§ **WHAT IS REQUIRED**
Starting with the line that has "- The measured" and finishing with the line that has "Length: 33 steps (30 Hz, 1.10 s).", set down each line below exactly. Pictures are not copied.

##############################

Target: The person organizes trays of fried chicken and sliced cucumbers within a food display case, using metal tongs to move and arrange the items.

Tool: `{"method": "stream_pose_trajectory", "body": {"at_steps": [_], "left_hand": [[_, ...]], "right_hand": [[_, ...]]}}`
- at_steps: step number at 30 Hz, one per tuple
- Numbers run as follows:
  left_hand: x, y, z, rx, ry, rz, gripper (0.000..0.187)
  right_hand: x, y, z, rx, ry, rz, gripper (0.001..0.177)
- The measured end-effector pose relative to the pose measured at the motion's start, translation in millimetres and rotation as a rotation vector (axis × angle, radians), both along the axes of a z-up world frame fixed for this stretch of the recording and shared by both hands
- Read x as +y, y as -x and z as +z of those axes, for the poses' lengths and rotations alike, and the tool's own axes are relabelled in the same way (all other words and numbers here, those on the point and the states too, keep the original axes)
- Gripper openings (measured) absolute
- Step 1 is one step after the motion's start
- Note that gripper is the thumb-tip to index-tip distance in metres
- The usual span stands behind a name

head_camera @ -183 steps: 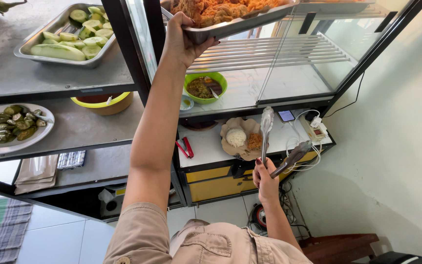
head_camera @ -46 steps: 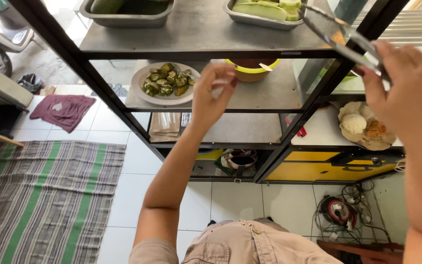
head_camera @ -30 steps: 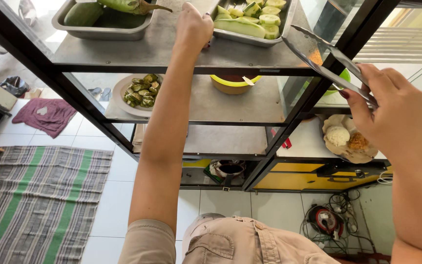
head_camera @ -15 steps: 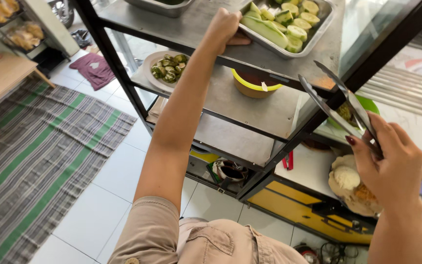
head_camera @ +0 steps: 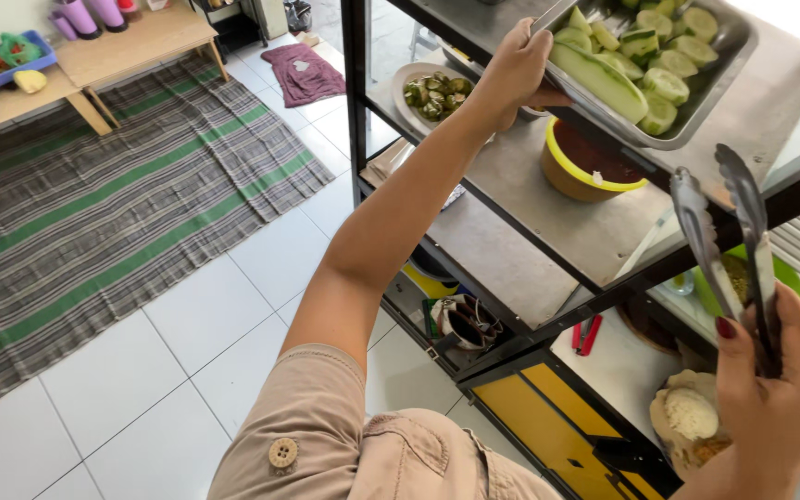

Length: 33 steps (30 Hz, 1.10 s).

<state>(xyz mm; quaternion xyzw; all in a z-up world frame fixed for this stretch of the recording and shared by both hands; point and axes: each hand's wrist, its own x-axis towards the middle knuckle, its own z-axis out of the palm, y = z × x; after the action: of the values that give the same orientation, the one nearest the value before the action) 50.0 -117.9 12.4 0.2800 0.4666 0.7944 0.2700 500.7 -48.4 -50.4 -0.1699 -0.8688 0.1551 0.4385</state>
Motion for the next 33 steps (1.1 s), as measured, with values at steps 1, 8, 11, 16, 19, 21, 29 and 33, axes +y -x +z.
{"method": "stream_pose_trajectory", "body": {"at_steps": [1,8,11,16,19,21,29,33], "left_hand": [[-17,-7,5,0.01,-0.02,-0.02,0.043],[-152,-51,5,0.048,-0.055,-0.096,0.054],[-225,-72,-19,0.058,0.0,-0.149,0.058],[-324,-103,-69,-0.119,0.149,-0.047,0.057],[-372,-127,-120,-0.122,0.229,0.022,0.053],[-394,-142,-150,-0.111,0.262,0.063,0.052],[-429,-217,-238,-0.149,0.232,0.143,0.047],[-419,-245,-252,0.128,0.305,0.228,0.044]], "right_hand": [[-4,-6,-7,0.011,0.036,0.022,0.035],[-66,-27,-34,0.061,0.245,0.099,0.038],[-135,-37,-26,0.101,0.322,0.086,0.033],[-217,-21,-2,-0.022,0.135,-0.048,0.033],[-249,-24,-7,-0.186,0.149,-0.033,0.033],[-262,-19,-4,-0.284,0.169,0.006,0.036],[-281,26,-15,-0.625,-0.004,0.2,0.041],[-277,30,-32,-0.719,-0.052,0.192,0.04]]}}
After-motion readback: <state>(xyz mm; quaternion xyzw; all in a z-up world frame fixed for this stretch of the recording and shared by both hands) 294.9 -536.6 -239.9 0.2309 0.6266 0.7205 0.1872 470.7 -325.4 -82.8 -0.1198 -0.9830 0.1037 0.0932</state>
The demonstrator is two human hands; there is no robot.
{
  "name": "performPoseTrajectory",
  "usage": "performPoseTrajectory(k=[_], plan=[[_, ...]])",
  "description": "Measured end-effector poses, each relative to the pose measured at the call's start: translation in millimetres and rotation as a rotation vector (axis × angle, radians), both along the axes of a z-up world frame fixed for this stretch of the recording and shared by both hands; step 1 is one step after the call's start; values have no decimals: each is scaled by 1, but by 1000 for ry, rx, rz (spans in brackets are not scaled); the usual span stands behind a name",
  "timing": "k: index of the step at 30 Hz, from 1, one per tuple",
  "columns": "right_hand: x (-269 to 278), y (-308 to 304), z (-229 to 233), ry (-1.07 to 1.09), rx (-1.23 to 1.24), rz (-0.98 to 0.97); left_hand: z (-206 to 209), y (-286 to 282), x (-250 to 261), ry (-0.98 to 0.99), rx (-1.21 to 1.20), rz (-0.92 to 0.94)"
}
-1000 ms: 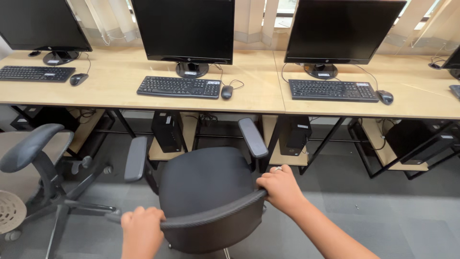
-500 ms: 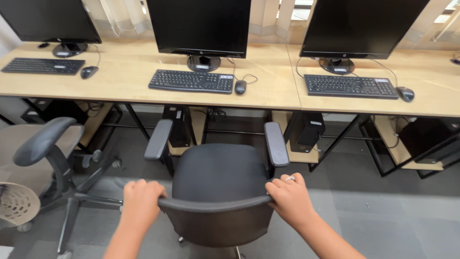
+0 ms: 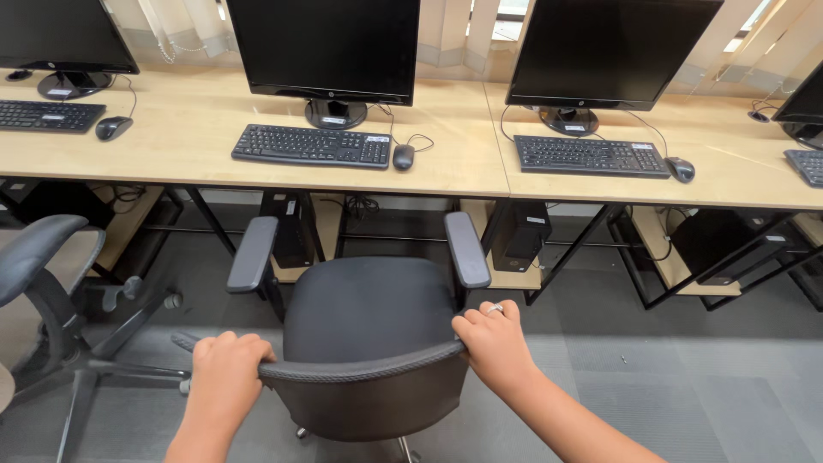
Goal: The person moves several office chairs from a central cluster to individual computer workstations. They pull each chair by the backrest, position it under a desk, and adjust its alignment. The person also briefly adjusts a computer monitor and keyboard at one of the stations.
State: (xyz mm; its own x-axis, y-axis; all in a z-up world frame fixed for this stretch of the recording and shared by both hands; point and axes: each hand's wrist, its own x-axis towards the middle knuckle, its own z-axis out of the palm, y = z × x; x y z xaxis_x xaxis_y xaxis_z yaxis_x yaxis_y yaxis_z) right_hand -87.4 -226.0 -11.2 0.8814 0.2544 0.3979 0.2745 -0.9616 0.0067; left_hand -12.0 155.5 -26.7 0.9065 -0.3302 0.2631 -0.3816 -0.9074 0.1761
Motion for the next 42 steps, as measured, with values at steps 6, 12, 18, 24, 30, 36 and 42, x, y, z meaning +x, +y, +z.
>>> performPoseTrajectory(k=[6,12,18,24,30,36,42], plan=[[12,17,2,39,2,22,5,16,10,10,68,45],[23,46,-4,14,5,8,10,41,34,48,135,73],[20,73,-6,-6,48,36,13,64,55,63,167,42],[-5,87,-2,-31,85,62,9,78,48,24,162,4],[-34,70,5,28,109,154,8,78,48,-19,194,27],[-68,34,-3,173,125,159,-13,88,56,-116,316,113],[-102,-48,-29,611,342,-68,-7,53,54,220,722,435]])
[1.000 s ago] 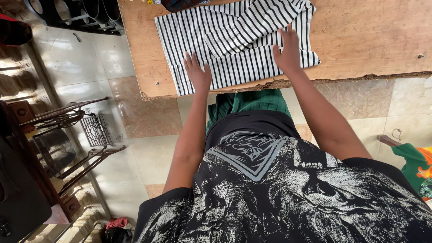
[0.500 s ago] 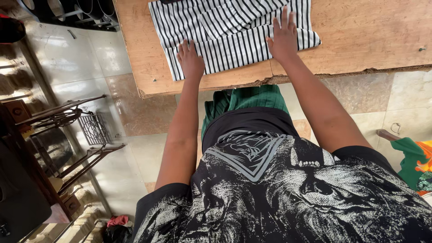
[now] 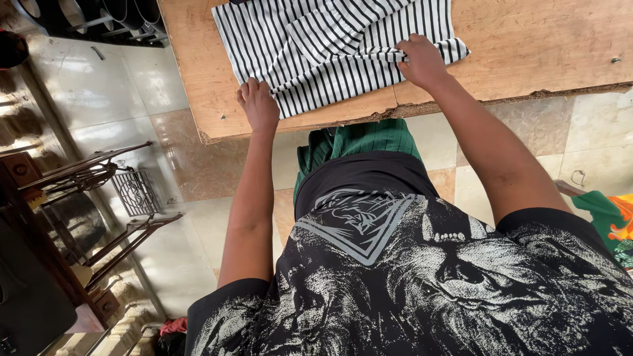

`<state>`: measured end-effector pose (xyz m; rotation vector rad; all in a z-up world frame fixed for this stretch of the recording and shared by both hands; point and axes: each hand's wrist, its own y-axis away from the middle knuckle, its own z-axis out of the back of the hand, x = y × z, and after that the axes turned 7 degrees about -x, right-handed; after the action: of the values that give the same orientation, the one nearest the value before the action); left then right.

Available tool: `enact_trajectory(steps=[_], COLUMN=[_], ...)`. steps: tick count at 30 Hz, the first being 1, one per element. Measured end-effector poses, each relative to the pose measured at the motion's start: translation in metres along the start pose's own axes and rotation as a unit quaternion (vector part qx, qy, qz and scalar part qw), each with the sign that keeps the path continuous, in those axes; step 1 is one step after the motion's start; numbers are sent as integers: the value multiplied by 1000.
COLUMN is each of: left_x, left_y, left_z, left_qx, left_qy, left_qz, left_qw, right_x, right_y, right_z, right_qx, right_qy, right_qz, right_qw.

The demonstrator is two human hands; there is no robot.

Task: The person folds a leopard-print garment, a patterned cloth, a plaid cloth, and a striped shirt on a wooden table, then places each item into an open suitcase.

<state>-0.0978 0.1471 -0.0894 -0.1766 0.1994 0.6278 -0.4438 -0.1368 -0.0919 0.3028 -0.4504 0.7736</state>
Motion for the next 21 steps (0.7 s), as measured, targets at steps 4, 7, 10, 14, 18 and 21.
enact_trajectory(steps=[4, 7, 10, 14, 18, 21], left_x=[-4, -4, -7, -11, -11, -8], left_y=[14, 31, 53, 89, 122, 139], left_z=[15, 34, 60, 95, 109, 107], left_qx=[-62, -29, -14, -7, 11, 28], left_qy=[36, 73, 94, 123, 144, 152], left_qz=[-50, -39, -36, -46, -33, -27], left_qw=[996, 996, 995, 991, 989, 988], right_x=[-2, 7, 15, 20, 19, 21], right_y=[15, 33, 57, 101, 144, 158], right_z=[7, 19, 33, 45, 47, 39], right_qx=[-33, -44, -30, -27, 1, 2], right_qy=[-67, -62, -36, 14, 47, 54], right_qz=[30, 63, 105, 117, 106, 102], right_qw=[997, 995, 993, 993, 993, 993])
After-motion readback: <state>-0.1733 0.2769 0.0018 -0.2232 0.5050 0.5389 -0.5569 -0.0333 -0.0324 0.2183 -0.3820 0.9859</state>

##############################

§ **RESPONSE AREA**
- The measured end-effector pose relative to the pose measured at the motion's start, translation in millimetres and rotation as a rotation vector (axis × angle, radians), both along the axes of a z-up world frame fixed for this stretch of the recording and shared by both hands
- Read x as +y, y as -x and z as +z of those axes, for the poses' lengths and rotations alike, and the tool's own axes are relabelled in the same way (all other words and numbers here, those on the point and the states too, keep the original axes)
- Gripper openings (measured) absolute
- Step 1 is one step after the motion's start
- Note that gripper is the thumb-tip to index-tip distance in metres
- The usual span stands behind a name

head_camera @ -183 steps: 
head_camera @ -46 steps: 
head_camera @ -30 steps: 
head_camera @ -15 steps: 
head_camera @ +0 steps: 

Length: 33 steps (30 Hz, 1.10 s).

No more output is needed.